Dramatik in Ottmarsheim: 1. Mannschaft wird Vizemeister der Landesliga — 3 Kommentare

  1. Bravo Robin,

    mal wieder ein gelungener und auch inhaltlich sehr treffender Bericht trotz des unschönen Anlasses. Mein Favorite dieses Mal: die festungsähnliche Pappschachtel (oder war es eine pappschachtelähnliche Festung?) 😀

    Nur mit einem bin ich nicht ganz einverstanden: dass wir es nicht verdient gehabt hätten. Klar, wir haben gegen Ingersheim, Marbach und Lauffen unglaublichen Mist gebaut, aber über die ganze Saison betrachtet, denke ich, wir haben eine starke Leistung gezeigt. Nur mal so zum Vergleich: wir haben 3 mal – + abgeschenkt, und nur einmal + – geschenkt bekommen. Lauffen hat quasi immer mit den ersten 8 gespielt und sogar zweimal + – einkassiert. Wenn man das aufrechnet, sind das immerhin 4 glatte Partien. Wenn man jetzt noch sieht, dass wir am Ende nur einen halben Brettpunkte hinten dran waren…

    Und man darf auch nicht vergessen, dass wir fast 20 Jugendspielereinsätze hatten, während Lauffen und Marbach alle Spiele mit gestandenen Landesliga und Ex-Verbandsligaspielern bestritten haben! Dafür sind 45.0 Brettpunkte aus doch eigentlich wirklich nicht schlecht, oder?

    Ja.. das mit dem Provokationsschach. Irgendwie wusste ich schon bei der Partie, dass der Computer bei 9. …g5?! nur Blut und Galle spucken konnte. Tut er auch. Dabei waren deine und Philipps Eingebung 10. d5! die richtige, wobei aber auch der Zug meines Gegners, 10. e5! prinzipielle eine gute Erwiderung gewesen wäre, wenn er die richtige Fortsetzung gefunden hätte.

    Danach habe ich immerhin eine Zeit lang richtig weitergespielt; dass ich das Springeropfer auf f7 nicht angenommen habe, gefällt dem PC zwar nicht (es hätte zum Dauerschach geführt), aber ich wollte ja gewinnen und bin deshalb mit meiner Erwiderung 16… Dxh2+!? auch nicht unzufrieden. In der Folge hätte er nur einen Vorteil herausholen können, wenn er den hängenden Läufer auf b7 NICHT genommen hätte! Timeo Danaos et dona ferentes… 😉 Danach ging mein Plan voll auf und der Vorteil wurde immer größer.

    Grüße

  2. Wenn man 3 von 9, also ein Drittel aller Mannschaftskämpfe versiebt, hat man den Aufstieg nicht bverdient. Was du danach ausführst, sind Ausreden bzw, Gründe und in gewissem Maße auch Anlaß für zukünftige Hoffnung; Aber nicvhts davon hätte uns einen Anspruch auf die Meisterschaft gegeben.
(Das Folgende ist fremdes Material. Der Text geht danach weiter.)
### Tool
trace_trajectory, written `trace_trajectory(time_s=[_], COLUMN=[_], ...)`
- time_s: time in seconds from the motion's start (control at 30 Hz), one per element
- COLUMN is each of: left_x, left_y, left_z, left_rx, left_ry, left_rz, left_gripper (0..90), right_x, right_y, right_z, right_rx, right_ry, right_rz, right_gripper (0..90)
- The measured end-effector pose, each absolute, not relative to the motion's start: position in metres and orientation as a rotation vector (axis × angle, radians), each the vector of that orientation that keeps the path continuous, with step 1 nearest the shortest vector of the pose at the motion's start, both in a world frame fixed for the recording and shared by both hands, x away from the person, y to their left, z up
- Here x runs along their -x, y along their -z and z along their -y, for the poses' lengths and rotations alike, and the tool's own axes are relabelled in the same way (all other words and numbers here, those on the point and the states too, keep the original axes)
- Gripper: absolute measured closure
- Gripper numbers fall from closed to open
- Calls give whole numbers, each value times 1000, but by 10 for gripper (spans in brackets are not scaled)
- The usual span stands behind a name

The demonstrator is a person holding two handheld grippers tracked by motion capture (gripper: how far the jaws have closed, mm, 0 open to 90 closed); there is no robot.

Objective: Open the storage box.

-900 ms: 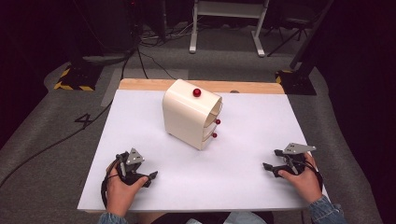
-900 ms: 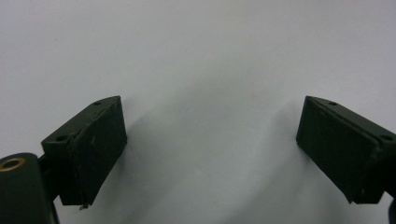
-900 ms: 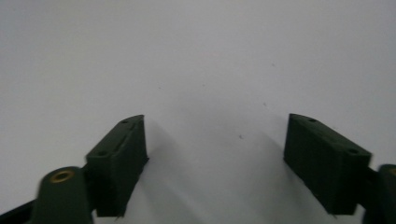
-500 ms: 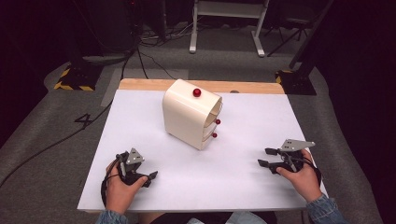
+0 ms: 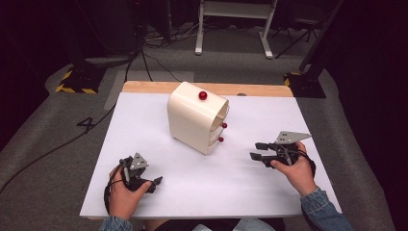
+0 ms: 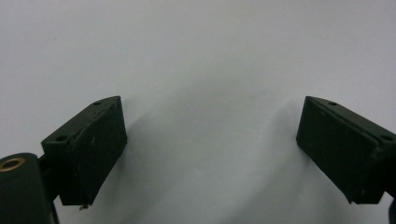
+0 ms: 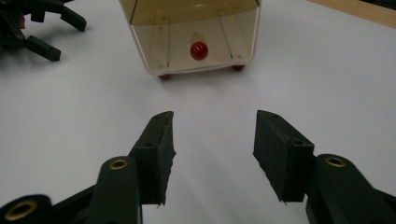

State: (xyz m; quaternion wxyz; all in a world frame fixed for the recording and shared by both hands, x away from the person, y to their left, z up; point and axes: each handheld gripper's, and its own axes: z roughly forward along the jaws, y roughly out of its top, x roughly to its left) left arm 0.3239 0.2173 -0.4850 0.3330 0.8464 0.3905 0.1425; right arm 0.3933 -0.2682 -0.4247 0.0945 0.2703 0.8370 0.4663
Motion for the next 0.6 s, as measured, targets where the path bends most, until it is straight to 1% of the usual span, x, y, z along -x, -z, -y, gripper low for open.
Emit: trace_trajectory(time_s=[0.13, 0.37, 0.43, 0.47, 0.6], left_x=[-323, -323, -323, -323, -323], left_y=[486, 485, 485, 485, 485], left_z=[-217, -217, -217, -217, -217], left_rx=[-2204, -2206, -2207, -2205, -2205], left_ry=[-374, -377, -376, -375, -375], left_rz=[-1018, -1018, -1017, -1018, -1018], left_gripper=[87, 87, 87, 87, 87], right_x=[-406, -419, -420, -426, -434], right_y=[424, 439, 441, 447, 456], right_z=[247, 209, 206, 202, 197], right_rx=[-770, -676, -671, -682, -679], right_ry=[-1442, -1485, -1481, -1496, -1523], right_rz=[-2472, -2495, -2493, -2465, -2418], right_gripper=[487, 570, 577, 599, 636])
  3. Ich würde nicht so weit gehen, die von Julian genannten Gründe (oder vielleicht besser: Faktoren) als Ausreden zu bezeichnen.
    Einen Anspruch auf die Meisterschaft hat letztendlich einfach die Mannschaft, die entweder gegen alle anderen gewinnt oder sich anderweitig als beste Mannschaft der Liga herausstellt, d.h. in der Landesliga: Wer mehr Mannschafts- und Brettpunkte holt als der Rest. Andere Argumentationen sind meiner Meinung nach weniger aussagekräftig und auch nicht eindeutig.
    Natürlich könnte man sagen „Wer ein Drittel aller MKs versiebt, hat den Aufstieg nicht verdient“ und hätte auch nicht Unrecht (wobei ich der Meinung bin, dass uns Lauffen insgesamt genauso viele halbe Punkte geschenkt hat wie wir ihnen, also haben wir wohl nur 2/9 MKs versiebt). Aber Lauffen hat ja im Endeffekt auch nur 0.5 Brettpunkte mehr geholt als die Mannschaft, die mit 2-3 versiebten MKs den Aufstieg nicht verdient gehabt hätte. 😉
    Es war halt eine wirklich verrückte, umkämpfte Saison, in der einfach Jeder Jeden schlagen konnte und dies auch oft genug getan hat. Und von den drei Mannschaften, die am Ende (mannschafts-)punktgleich vorne waren, hätte es auch meiner Meinung nach jede verdient gehabt aufzusteigen: Wir haben mit vielen Einsätzen unerfahrener Jugendlicher und netto zwei verschenkten Kampflosen nur 0.5 BP Rückstand auf den Meister, Lauffen hat als Einziges diese Liga ungeschlagen überstanden und Marbach hat als Einziges gegen einen direkten Konkurrenten gewinnen können.
    In diesem Sinne sollten wir also Lauffen zur verdienten Meisterschaft gratulieren, ohne uns selber unnötig schlecht zu reden.

    Unsere Jugendlichen werden auch von Jahr zu Jahr stärker, was, wie Robin sagte, ein Anlass für Optimismus ist. Daher bin ich zuversichtlich, dass wir es in den nächsten Jahren auch wieder mal schaffen werden, in die Verbandsliga aufzusteigen (und uns vielleicht sogar zu halten 😉 ).